In one of his recent papers, published in the Journal of Agricultural and Food Chemistry (57:1), Rui Hai Liu, Cornell associate professor of food science and a member of Cornell's Institute for Comparative and Environmental Toxicology, reports that fresh apple extracts significantly inhibited the size of mammary tumors in rats -- and the more extracts they were given, the greater the inhibition.
"We not only observed that the treated animals had fewer tumors, but the tumors were smaller, less malignant and grew more slowly compared with the tumors in the untreated rats," said Liu, pointing out that the study confirmed the findings of his preliminary study in rats published in 2007.
In his latest study, for example, he found that a type of adenocarcinoma -- a highly malignant tumor and the main cause of death of breast-cancer patients, as well as of animals with mammary cancer -- was evident in 81 percent of tumors in the control animals.
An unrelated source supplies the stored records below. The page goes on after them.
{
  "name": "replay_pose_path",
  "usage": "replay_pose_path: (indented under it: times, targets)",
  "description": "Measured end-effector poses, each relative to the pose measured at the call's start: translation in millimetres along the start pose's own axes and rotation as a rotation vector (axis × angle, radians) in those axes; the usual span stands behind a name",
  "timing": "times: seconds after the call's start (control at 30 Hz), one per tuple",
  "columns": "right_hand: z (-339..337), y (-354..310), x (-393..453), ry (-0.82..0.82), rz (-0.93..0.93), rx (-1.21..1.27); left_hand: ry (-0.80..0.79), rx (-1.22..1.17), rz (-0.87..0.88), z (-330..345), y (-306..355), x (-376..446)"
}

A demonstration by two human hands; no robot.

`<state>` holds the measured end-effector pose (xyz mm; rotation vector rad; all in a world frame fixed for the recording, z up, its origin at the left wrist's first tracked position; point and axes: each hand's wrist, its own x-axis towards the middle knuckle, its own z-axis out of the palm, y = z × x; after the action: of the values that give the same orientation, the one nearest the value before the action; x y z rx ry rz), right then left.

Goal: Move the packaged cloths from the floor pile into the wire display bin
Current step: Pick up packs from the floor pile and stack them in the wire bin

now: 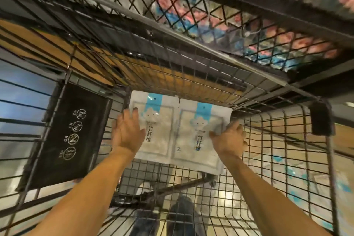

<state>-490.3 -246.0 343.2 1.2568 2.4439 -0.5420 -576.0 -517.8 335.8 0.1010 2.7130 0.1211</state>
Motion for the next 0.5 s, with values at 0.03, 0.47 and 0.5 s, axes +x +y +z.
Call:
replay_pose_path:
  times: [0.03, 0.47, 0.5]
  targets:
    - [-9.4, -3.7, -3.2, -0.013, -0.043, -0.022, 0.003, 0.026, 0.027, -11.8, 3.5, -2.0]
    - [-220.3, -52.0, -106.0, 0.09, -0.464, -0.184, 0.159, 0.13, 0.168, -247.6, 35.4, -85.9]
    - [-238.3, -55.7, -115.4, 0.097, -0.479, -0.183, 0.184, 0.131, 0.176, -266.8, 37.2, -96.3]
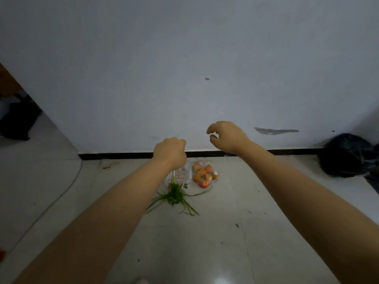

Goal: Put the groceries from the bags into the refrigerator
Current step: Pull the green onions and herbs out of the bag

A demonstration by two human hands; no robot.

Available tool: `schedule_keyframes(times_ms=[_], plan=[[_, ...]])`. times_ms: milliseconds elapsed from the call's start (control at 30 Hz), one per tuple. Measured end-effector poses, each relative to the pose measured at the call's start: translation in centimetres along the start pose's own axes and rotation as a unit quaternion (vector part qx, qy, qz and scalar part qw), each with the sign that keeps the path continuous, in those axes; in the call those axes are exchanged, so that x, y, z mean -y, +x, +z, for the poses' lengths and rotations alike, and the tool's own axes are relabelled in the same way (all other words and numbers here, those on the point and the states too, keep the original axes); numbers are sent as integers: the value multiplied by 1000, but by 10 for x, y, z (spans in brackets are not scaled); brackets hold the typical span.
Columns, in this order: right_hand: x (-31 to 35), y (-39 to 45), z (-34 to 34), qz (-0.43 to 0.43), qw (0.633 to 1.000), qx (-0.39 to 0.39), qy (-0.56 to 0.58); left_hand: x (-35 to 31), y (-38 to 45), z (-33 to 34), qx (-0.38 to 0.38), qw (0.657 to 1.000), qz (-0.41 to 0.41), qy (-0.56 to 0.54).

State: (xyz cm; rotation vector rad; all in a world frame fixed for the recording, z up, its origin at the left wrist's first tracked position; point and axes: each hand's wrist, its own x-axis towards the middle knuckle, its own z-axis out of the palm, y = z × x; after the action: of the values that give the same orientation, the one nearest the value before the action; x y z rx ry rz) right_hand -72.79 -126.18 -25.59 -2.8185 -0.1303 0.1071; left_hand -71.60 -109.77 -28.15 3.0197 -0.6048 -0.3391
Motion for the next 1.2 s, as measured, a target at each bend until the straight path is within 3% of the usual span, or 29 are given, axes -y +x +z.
schedule_keyframes(times_ms=[133,267,467,833,1100,1200], plan=[[18,75,63,38,997,48,42,87,53,32,56,998,-1,1],[34,143,126,119,988,31,90,168,123,60,117,993,19,-11],[27,213,235,203,965,86,139,248,222,123,169,985,14,23],[-46,333,445,349,903,182,173,306,377,312,299,947,87,77],[-96,410,631,409,875,187,176,346,479,499,311,919,195,146],[-123,437,696,411,876,197,162,356,516,569,279,914,248,161]])
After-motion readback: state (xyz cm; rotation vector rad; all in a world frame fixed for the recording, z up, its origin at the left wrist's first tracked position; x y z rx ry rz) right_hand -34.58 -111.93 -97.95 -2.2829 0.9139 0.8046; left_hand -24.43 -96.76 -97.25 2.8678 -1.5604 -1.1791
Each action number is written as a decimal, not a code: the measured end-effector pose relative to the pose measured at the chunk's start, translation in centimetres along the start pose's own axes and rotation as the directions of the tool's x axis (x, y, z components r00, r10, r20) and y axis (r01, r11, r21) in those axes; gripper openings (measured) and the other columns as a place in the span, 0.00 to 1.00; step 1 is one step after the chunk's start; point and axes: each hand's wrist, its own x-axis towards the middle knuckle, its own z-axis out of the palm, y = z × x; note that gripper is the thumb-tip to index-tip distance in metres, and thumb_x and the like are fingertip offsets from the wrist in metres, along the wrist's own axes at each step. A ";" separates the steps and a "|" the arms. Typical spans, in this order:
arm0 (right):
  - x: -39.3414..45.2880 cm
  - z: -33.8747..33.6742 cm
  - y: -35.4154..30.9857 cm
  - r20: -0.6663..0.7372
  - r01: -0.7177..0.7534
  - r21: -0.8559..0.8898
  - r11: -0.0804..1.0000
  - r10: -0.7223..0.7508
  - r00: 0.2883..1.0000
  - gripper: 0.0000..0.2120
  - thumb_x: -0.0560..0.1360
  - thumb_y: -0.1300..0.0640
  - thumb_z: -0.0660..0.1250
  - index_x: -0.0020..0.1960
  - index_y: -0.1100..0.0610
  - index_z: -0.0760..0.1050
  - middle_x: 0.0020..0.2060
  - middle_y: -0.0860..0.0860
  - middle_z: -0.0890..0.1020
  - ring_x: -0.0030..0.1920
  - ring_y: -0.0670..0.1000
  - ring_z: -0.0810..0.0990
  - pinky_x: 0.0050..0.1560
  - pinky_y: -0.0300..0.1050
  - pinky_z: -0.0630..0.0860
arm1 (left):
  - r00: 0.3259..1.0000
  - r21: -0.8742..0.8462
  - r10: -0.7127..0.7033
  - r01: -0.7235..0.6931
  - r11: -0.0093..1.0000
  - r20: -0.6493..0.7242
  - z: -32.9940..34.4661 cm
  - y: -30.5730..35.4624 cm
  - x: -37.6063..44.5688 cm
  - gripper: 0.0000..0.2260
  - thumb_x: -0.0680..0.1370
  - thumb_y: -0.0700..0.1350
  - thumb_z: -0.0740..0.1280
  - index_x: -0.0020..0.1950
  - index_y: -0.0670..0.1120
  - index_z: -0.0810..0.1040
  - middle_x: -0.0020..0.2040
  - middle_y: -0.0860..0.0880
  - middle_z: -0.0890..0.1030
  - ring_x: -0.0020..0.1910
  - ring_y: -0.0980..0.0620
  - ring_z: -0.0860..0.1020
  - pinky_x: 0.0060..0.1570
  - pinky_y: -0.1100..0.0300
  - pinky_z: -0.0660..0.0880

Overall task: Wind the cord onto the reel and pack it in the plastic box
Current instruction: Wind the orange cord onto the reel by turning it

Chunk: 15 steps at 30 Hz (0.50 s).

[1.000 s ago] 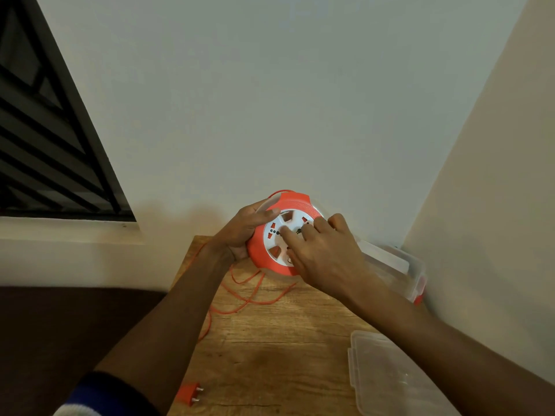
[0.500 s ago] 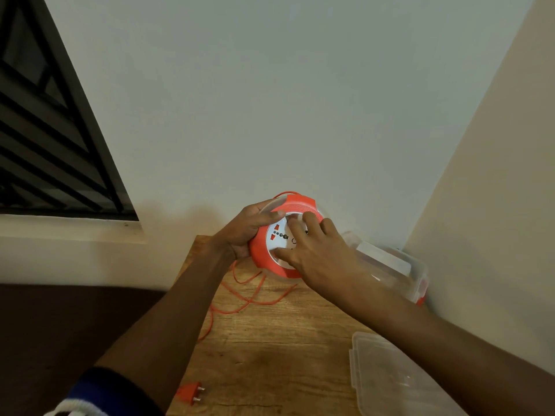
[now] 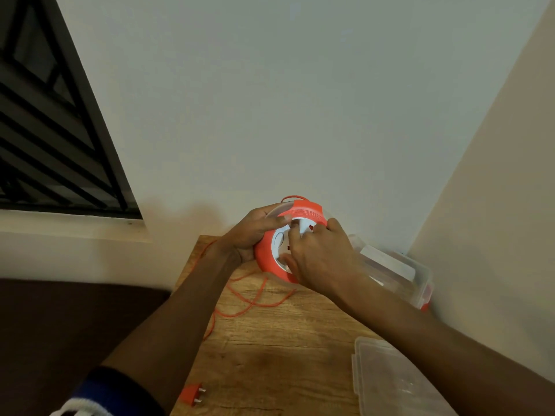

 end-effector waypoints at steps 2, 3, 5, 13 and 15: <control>0.0 0.2 0.3 -0.009 -0.005 0.010 1.000 0.005 1.000 0.26 0.71 0.44 0.70 0.59 0.63 0.78 0.40 0.58 0.85 0.37 0.59 0.82 0.41 0.52 0.77 | 1.000 -0.007 0.006 -0.006 1.000 -0.012 -0.2 -0.2 0.3 0.07 0.83 0.42 0.65 0.57 0.52 0.81 0.73 0.35 0.75 0.72 0.34 0.73 0.70 0.42 0.73; -0.1 0.3 0.4 -0.016 -0.001 0.028 1.000 0.002 1.000 0.24 0.73 0.45 0.66 0.61 0.62 0.76 0.43 0.58 0.84 0.40 0.59 0.82 0.42 0.52 0.76 | 1.000 -0.015 0.011 -0.011 1.000 -0.011 -0.4 -0.3 0.5 0.08 0.83 0.42 0.65 0.58 0.52 0.81 0.73 0.35 0.75 0.72 0.34 0.74 0.71 0.41 0.73; -0.4 0.3 0.8 -0.036 0.031 0.076 0.997 -0.029 0.999 0.22 0.74 0.46 0.65 0.63 0.58 0.73 0.48 0.59 0.82 0.44 0.60 0.80 0.42 0.53 0.76 | 1.000 -0.043 0.013 -0.013 0.999 -0.010 -0.7 -0.7 0.8 0.08 0.83 0.43 0.66 0.59 0.53 0.82 0.72 0.37 0.77 0.69 0.37 0.78 0.68 0.42 0.76; -0.8 -0.2 3.1 0.091 0.293 0.208 0.933 -0.316 0.944 0.24 0.71 0.55 0.73 0.64 0.46 0.71 0.64 0.61 0.72 0.52 0.59 0.78 0.40 0.52 0.79 | 1.000 -0.115 0.001 0.002 0.993 0.024 -1.2 -1.7 1.1 0.20 0.75 0.49 0.75 0.67 0.56 0.81 0.61 0.48 0.86 0.58 0.45 0.86 0.48 0.53 0.84; -1.1 -0.1 2.9 0.086 0.349 0.184 0.919 -0.369 0.926 0.21 0.74 0.57 0.69 0.66 0.46 0.71 0.67 0.62 0.68 0.57 0.61 0.76 0.45 0.54 0.79 | 1.000 -0.109 -0.005 0.006 0.994 0.009 -1.1 -1.8 1.4 0.20 0.74 0.49 0.75 0.66 0.55 0.80 0.62 0.48 0.86 0.59 0.44 0.85 0.50 0.51 0.84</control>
However, it developed in only 57 percent, 50 percent and 23 percent of the rats fed low, middle and high doses of apple extracts (the equivalent of one, three and six apples a day in humans), respectively, during the 24-week study.
"That reflects potent anti-proliferative [rapid decrease] activity," said Liu.
The studies highlight the important role of phytochemicals, known as phenolics or flavonoids, found in apples and other fruits and vegetables. Of the top 25 fruits consumed in the United States, Liu reported in the same journal (56:18) that apples provide 33 percent of the phenolics that Americans consume annually.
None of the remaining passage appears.